# Task directions
An exact repetition of the listing is required.

# Dataset excerpts
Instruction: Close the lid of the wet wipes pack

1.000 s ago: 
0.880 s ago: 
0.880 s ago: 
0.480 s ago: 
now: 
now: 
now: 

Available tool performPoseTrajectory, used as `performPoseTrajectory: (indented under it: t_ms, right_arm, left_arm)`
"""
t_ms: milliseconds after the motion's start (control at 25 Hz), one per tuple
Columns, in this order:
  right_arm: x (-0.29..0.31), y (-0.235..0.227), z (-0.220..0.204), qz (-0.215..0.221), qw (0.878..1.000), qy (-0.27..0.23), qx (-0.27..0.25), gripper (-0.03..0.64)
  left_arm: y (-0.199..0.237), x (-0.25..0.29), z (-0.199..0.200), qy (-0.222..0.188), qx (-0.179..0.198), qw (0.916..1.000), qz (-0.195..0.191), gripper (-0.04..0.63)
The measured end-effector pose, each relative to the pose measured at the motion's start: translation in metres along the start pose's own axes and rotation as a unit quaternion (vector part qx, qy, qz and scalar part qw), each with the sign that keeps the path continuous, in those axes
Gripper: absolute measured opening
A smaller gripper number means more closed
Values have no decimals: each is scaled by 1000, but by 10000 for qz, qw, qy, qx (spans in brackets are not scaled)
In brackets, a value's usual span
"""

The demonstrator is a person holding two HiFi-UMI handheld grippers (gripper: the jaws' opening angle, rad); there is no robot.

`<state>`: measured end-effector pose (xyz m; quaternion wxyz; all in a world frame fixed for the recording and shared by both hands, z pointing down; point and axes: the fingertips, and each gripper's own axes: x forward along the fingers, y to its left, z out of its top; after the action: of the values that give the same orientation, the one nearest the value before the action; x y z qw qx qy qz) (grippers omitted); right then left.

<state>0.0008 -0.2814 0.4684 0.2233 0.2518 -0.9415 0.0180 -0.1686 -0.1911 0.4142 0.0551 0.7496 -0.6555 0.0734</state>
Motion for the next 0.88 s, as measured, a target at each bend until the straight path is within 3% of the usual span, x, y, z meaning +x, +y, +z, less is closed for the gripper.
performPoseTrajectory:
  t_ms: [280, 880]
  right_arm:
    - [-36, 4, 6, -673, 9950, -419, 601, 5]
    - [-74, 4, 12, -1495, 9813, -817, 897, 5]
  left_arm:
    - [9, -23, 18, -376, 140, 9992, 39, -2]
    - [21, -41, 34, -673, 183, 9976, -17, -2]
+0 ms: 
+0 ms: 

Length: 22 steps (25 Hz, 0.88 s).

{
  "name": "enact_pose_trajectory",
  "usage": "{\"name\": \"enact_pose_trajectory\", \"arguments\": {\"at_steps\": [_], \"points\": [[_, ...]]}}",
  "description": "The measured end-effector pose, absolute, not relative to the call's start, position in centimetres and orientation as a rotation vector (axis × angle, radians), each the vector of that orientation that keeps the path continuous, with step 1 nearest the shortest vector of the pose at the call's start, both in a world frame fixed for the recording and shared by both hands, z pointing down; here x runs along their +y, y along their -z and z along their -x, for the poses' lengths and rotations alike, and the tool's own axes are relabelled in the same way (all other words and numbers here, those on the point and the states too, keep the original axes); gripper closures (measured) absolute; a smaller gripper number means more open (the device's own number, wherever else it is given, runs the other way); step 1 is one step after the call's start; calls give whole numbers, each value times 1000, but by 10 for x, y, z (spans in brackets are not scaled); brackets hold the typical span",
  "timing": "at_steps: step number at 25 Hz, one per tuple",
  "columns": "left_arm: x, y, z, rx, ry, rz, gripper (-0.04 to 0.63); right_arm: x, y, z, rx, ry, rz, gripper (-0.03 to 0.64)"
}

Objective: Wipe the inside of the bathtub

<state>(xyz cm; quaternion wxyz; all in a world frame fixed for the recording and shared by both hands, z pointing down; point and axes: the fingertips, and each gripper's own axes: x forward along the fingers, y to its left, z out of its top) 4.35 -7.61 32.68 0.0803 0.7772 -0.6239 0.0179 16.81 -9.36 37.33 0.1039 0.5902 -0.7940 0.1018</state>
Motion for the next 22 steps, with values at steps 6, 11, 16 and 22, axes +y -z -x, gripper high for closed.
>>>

# Answer section
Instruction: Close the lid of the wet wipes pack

1.000 s ago: 
0.880 s ago: 
0.880 s ago: 
0.480 s ago: 
now: 
now: 
now: 

Available tool performPoseTrajectory, used as `performPoseTrajectory: (indented under it: t_ms, right_arm, left_arm)`
"""
t_ms: milliseconds after the motion's start (control at 25 Hz), one per tuple
Columns, in this order:
  right_arm: x (-0.29..0.31), y (-0.235..0.227), z (-0.220..0.204), qz (-0.215..0.221), qw (0.878..1.000), qy (-0.27..0.23), qx (-0.27..0.25), gripper (-0.03..0.64)
  left_arm: y (-0.199..0.237), x (-0.25..0.29), z (-0.199..0.200), qy (-0.222..0.188), qx (-0.179..0.198), qw (0.916..1.000), qz (-0.195..0.191), gripper (-0.04..0.63)
The measured end-effector pose, each relative to the pose measured at the motion's start: translation in metres along the start pose's own axes and rotation as a unit quaternion (vector part qx, qy, qz and scalar part qw), each with the sign that keeps the path continuous, in those axes
Gripper: absolute measured opening
A smaller gripper number means more closed
Values have no decimals: each is scaled by 1000, but by 10000 for qz, qw, qy, qx (spans in brackets are not scaled)
In brackets, a value's usual span
"""

The demonstrator is a person holding two HiFi-UMI handheld grippers (gripper: the jaws' opening angle, rad); there is no robot.

`<state>`: measured end-effector pose (xyz m; quaternion wxyz; all in a world frame fixed for the recording and shared by both hands, z pointing down; point and axes: the fingertips, and each gripper's own axes: x forward along the fingers, y to its left, z out of its top; after the action: of the values that give the same orientation, the one nearest the value before the action; x y z qw qx qy qz) (grippers omitted); right then left.

<state>0.0008 -0.2814 0.4684 0.2233 0.2518 -0.9415 0.0180 -0.1686 -0.1911 0.4142 0.0551 0.7496 -0.6555 0.0734</state>
Motion for the next 0.88 s, as measured, a target at each bend until the straight path is within 3% of the usual span, x, y, z meaning +x, +y, +z, less is closed for the gripper.
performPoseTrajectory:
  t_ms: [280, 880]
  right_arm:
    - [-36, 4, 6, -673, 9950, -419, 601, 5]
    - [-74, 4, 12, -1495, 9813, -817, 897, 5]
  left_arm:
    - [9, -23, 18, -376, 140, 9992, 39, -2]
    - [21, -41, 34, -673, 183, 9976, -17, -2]
+0 ms: 
+0 ms: 

Length: 22 steps (25 Hz, 0.88 s).

{
  "name": "enact_pose_trajectory",
  "usage": "{\"name\": \"enact_pose_trajectory\", \"arguments\": {\"at_steps\": [_], \"points\": [[_, ...]]}}",
  "description": "The measured end-effector pose, absolute, not relative to the call's start, position in centimetres and orientation as a rotation vector (axis × angle, radians), each the vector of that orientation that keeps the path continuous, with step 1 nearest the shortest vector of the pose at the call's start, both in a world frame fixed for the recording and shared by both hands, z pointing down; here x runs along their +y, y along their -z and z along their -x, for the poses' lengths and rotations alike, and the tool's own axes are relabelled in the same way (all other words and numbers here, those on the point and the states too, keep the original axes); gripper closures (measured) absolute; a smaller gripper number means more open (the device's own number, wherever else it is given, runs the other way); step 1 is one step after the call's start; calls give whole numbers, each value times 1000, but by 10 for x, y, z (spans in brackets are not scaled); brackets hold the typical span",
  "timing": "at_steps: step number at 25 Hz, one per tuple",
  "columns": "left_arm: x, y, z, rx, ry, rz, gripper (-0.04 to 0.63); right_arm: x, y, z, rx, ry, rz, gripper (-0.03 to 0.64)"
}

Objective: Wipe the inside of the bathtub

<state>(xyz cm; quaternion wxyz; all in a world frame fixed for the recording and shared by both hands, z pointing down; point and axes: the fingertips, and each gripper's own axes: x forward along the fingers, y to its left, z out of its top) 4.35 -7.61 32.68 0.0803 0.7772 -0.6239 0.0179 16.81 -9.36 37.33 0.1039 0.5902 -0.7940 0.1018</state>
Motion for the next 22 steps, with values at steps 6, 11, 16 and 22, axes +y -z -x, gripper high for closed.
>>>

Reply complete, and nothing else is required.